Running Is a Kind of Dreaming
Page 6
I put the candy packets in my pockets. The candy made the pockets stick out, so I put the candy in my boots. I went home. As I walked through the front door into the kitchen, the candy made a crunching sound. Step, crunch, step, crunch. I put the milk on the counter. I handed the margarine and change to Mummy and turned to go upstairs. “What’s inside your boots?” she said.
“Nothing,” I said. “I don’t believe you,” she said. “Take off your boots.” I took them off. The candy tumbled onto the floor. “Go to your room,” she said. I went upstairs and lay on the bed and burst into sobs.
An eternity passed. I’m bad. Evil. A liar and a glutton and a thief. I cried until my eyes stopped making tears and then I kept on crying. More time passed. I deserve to be here as long as Mummy wants me to. The lonely torture of abandonment coursed through every cell in my little mind and body, until at last my mother decided my punishment had ended and responded to my cry. “Are you crying because you’re sorry,” she said, entering the room, “or because I found you out?” It was like a riddle. I didn’t know what to say. “Because I’m sorry,” I said. She nodded and left the room.
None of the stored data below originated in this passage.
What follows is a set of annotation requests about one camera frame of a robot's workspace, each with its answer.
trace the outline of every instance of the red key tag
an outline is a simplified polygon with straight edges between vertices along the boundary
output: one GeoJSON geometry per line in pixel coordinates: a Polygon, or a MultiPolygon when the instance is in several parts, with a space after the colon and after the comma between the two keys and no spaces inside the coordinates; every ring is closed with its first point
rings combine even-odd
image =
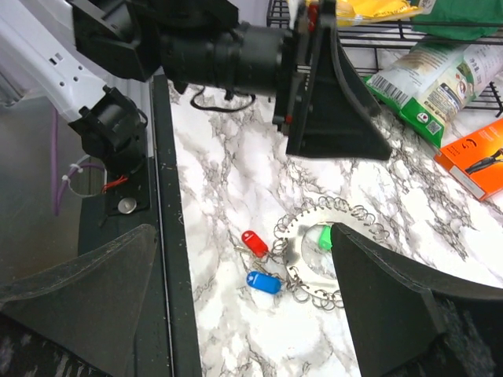
{"type": "Polygon", "coordinates": [[[256,235],[252,230],[247,230],[241,235],[241,239],[244,244],[248,246],[253,254],[255,254],[258,258],[263,257],[269,252],[269,248],[267,245],[260,239],[259,236],[256,235]]]}

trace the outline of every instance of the green and white package
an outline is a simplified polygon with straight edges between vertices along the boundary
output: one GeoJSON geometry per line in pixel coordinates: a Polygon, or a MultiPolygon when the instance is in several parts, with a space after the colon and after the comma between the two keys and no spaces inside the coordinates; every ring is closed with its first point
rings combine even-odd
{"type": "Polygon", "coordinates": [[[373,75],[373,94],[426,140],[442,146],[446,126],[503,68],[503,46],[417,43],[373,75]]]}

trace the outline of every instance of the marble countertop
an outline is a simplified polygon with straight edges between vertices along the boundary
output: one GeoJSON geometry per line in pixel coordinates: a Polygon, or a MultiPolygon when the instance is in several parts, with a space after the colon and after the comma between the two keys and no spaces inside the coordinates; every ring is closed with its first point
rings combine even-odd
{"type": "MultiPolygon", "coordinates": [[[[391,231],[396,251],[503,287],[503,257],[494,252],[503,244],[503,195],[479,203],[387,110],[380,128],[393,147],[389,161],[306,160],[285,156],[286,139],[270,122],[274,103],[266,98],[225,115],[193,109],[194,93],[171,90],[171,100],[205,376],[360,375],[343,309],[325,312],[289,293],[252,290],[245,281],[250,258],[234,250],[247,229],[271,245],[277,220],[307,198],[364,205],[391,231]]],[[[223,93],[207,90],[202,101],[223,104],[223,93]]],[[[454,136],[488,124],[494,113],[458,119],[454,136]]]]}

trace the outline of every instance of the red wire
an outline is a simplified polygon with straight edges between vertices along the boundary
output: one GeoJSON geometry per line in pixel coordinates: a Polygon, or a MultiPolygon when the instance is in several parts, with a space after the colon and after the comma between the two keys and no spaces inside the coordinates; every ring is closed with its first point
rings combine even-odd
{"type": "Polygon", "coordinates": [[[119,177],[119,179],[115,180],[115,181],[112,181],[112,182],[109,182],[107,183],[106,185],[103,186],[103,188],[101,189],[101,192],[102,193],[105,193],[107,192],[107,190],[113,188],[113,187],[116,187],[116,186],[119,186],[121,185],[122,183],[126,182],[127,181],[127,177],[124,176],[124,175],[121,175],[119,177]]]}

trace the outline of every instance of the silver metal disc
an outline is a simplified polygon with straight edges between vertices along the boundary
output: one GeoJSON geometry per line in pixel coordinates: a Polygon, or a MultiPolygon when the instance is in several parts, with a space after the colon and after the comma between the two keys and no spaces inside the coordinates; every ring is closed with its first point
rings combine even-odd
{"type": "Polygon", "coordinates": [[[300,278],[303,282],[301,285],[302,289],[309,295],[321,300],[333,298],[339,294],[339,283],[336,279],[329,279],[318,275],[303,259],[302,242],[304,236],[309,229],[316,225],[330,225],[340,222],[371,240],[379,241],[376,238],[378,232],[375,229],[375,225],[378,225],[385,232],[384,227],[380,224],[373,224],[373,221],[368,221],[368,219],[358,216],[361,210],[364,210],[361,206],[355,207],[353,210],[314,207],[301,212],[288,224],[284,232],[277,234],[278,237],[287,240],[284,260],[288,275],[293,280],[296,277],[300,278]]]}
{"type": "Polygon", "coordinates": [[[131,214],[136,210],[137,205],[135,198],[124,198],[119,202],[117,209],[121,214],[131,214]]]}
And then there was the time I was so bad Mummy turned into a ghost. One night I was in the bathtub with Sebastian when I had an idea to play a trick on Mummy. “I’ll go underwater and close my eyes and hold my breath and make myself lie still,” I said. “Then when Mummy comes in and asks you what happened, you tell her that I’m dead.” “Okay,” said Sebastian. Mummy came into the bathroom. She saw me lying totally still underwater. I heard Sebastian say the words I had told him to say. The next thing I knew, Mummy was picking me up out of the tub and holding me under one arm and dragging me out of the bathroom and down the hall toward the top of the stairs. “Mummy, I’m okay!” I said. But she didn’t hear me. Didn’t even notice I was there. This horrid feeling came over me like I was stuck inside a bad dream but couldn’t wake up. I tried to wriggle out of Mummy’s grasp. She held on tight. I could see she had this weird frozen look on her face. She kept repeating Daddy’s name in this low, scary ghost voice: “Joseph . . . Joseph . . . Joseph . . .” I saw Mummy again just before I went to bed. She was sitting by herself in the dining room. She had her head in her hands. I went up next to her. “Sorry,” I said. She was silent. I went upstairs. I knelt by my bed. I said three Our Fathers and two Hail Marys and I told Jesus I was sorry for being bad. “I promise to be a good boy,” I said. “I’ll never be bad again.”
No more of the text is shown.